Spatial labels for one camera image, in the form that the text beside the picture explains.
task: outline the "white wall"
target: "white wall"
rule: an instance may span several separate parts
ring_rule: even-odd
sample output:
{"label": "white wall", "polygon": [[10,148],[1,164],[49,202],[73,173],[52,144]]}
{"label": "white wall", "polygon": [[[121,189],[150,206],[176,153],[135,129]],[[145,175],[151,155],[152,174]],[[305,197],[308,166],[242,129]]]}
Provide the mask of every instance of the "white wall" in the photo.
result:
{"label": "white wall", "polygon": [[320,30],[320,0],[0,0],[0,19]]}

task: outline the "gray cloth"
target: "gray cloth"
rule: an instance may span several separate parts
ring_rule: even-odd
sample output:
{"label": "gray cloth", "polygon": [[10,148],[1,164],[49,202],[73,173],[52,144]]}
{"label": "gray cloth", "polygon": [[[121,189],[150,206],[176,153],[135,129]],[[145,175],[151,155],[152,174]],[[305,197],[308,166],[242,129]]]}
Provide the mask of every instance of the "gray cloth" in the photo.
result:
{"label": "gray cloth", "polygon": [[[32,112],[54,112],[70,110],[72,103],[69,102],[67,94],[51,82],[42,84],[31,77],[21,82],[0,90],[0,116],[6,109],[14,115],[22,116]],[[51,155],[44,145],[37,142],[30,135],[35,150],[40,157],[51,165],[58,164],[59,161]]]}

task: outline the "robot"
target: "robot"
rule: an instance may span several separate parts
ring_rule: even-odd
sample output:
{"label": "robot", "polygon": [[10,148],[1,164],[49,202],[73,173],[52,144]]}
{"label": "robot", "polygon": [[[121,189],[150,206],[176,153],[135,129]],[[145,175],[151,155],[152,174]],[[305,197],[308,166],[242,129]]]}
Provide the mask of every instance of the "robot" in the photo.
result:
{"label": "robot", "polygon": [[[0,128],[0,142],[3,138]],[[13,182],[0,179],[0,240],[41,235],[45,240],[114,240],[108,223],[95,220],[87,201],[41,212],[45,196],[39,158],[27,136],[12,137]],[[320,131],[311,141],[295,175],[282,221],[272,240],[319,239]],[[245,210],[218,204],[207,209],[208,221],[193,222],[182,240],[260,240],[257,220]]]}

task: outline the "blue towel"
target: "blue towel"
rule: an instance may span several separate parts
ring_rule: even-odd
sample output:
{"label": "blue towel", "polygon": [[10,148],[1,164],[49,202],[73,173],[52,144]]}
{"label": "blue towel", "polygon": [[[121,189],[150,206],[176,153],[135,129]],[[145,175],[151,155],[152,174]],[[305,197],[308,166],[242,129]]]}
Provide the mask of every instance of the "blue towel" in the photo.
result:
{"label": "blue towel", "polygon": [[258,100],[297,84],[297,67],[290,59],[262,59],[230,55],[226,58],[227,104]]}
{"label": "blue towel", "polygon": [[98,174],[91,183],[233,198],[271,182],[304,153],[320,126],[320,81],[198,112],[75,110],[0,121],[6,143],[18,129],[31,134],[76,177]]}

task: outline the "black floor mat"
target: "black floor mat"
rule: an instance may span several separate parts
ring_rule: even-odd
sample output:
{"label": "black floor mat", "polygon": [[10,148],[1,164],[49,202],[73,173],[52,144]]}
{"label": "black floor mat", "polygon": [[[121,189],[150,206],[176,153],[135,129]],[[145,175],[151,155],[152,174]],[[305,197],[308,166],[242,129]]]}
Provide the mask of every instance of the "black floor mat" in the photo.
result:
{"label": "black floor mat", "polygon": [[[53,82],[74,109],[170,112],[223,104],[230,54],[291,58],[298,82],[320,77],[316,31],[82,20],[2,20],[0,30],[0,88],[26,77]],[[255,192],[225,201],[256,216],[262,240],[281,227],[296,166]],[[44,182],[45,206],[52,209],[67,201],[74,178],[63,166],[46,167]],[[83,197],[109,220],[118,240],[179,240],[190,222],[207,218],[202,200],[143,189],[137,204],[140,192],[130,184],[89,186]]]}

Work request: From the records above, extract every line exactly as it stands.

Answer to this problem:
Spatial labels for one camera image, in the form that the text beside the picture explains.
task: outline the "white wall"
target: "white wall"
rule: an instance may span several separate parts
ring_rule: even-odd
sample output:
{"label": "white wall", "polygon": [[10,148],[1,164],[49,202],[73,173],[52,144]]}
{"label": "white wall", "polygon": [[[121,189],[150,206],[176,153],[135,129]],[[145,175],[151,155],[152,174]],[[305,197],[308,166],[242,129]]]}
Provide the mask of every instance of the "white wall" in the photo.
result:
{"label": "white wall", "polygon": [[320,30],[320,0],[0,0],[0,19]]}

task: outline the "gray cloth"
target: "gray cloth"
rule: an instance may span several separate parts
ring_rule: even-odd
sample output:
{"label": "gray cloth", "polygon": [[10,148],[1,164],[49,202],[73,173],[52,144]]}
{"label": "gray cloth", "polygon": [[[121,189],[150,206],[176,153],[135,129]],[[145,175],[151,155],[152,174]],[[305,197],[308,166],[242,129]]]}
Provide the mask of every instance of the "gray cloth" in the photo.
result:
{"label": "gray cloth", "polygon": [[[32,112],[54,112],[70,110],[72,103],[69,102],[67,94],[51,82],[42,84],[31,77],[21,82],[0,90],[0,116],[6,109],[14,115],[22,116]],[[51,155],[44,145],[37,142],[30,135],[35,150],[40,157],[51,165],[58,164],[59,161]]]}

task: outline the "robot"
target: "robot"
rule: an instance may span several separate parts
ring_rule: even-odd
sample output:
{"label": "robot", "polygon": [[10,148],[1,164],[49,202],[73,173],[52,144]]}
{"label": "robot", "polygon": [[[121,189],[150,206],[176,153],[135,129]],[[145,175],[151,155],[152,174]],[[305,197],[308,166],[242,129]]]}
Provide the mask of every instance of the "robot" in the photo.
result:
{"label": "robot", "polygon": [[[0,128],[0,142],[3,138]],[[13,182],[0,179],[0,240],[41,235],[45,240],[114,240],[108,223],[95,220],[87,201],[41,212],[45,196],[39,158],[27,136],[12,137]],[[320,131],[311,141],[295,175],[282,221],[272,240],[319,239]],[[245,210],[218,204],[207,209],[208,221],[193,222],[182,240],[260,240],[257,220]]]}

task: outline the "blue towel"
target: "blue towel"
rule: an instance may span several separate parts
ring_rule: even-odd
sample output:
{"label": "blue towel", "polygon": [[10,148],[1,164],[49,202],[73,173],[52,144]]}
{"label": "blue towel", "polygon": [[[121,189],[150,206],[176,153],[135,129]],[[145,175],[151,155],[152,174]],[[305,197],[308,166],[242,129]]]}
Provide the mask of every instance of the "blue towel" in the photo.
result:
{"label": "blue towel", "polygon": [[258,100],[297,84],[297,67],[290,59],[262,59],[230,55],[226,58],[227,104]]}
{"label": "blue towel", "polygon": [[98,174],[91,183],[233,198],[271,182],[304,153],[320,126],[320,81],[198,112],[75,110],[0,121],[6,143],[18,129],[31,134],[76,177]]}

task: outline the "black floor mat"
target: "black floor mat"
rule: an instance may span several separate parts
ring_rule: even-odd
sample output:
{"label": "black floor mat", "polygon": [[10,148],[1,164],[49,202],[73,173],[52,144]]}
{"label": "black floor mat", "polygon": [[[121,189],[150,206],[176,153],[135,129]],[[145,175],[151,155],[152,174]],[[305,197],[308,166],[242,129]]]}
Provide the mask of every instance of the "black floor mat" in the photo.
result:
{"label": "black floor mat", "polygon": [[[53,82],[74,109],[170,112],[223,104],[230,54],[291,58],[298,82],[320,77],[316,31],[82,20],[2,20],[0,30],[0,88],[26,77]],[[255,192],[225,201],[256,216],[262,240],[281,227],[296,166]],[[44,182],[45,206],[52,209],[67,201],[74,178],[63,166],[46,167]],[[83,197],[109,220],[118,240],[179,240],[190,222],[207,218],[202,200],[143,189],[137,204],[140,192],[130,184],[89,186]]]}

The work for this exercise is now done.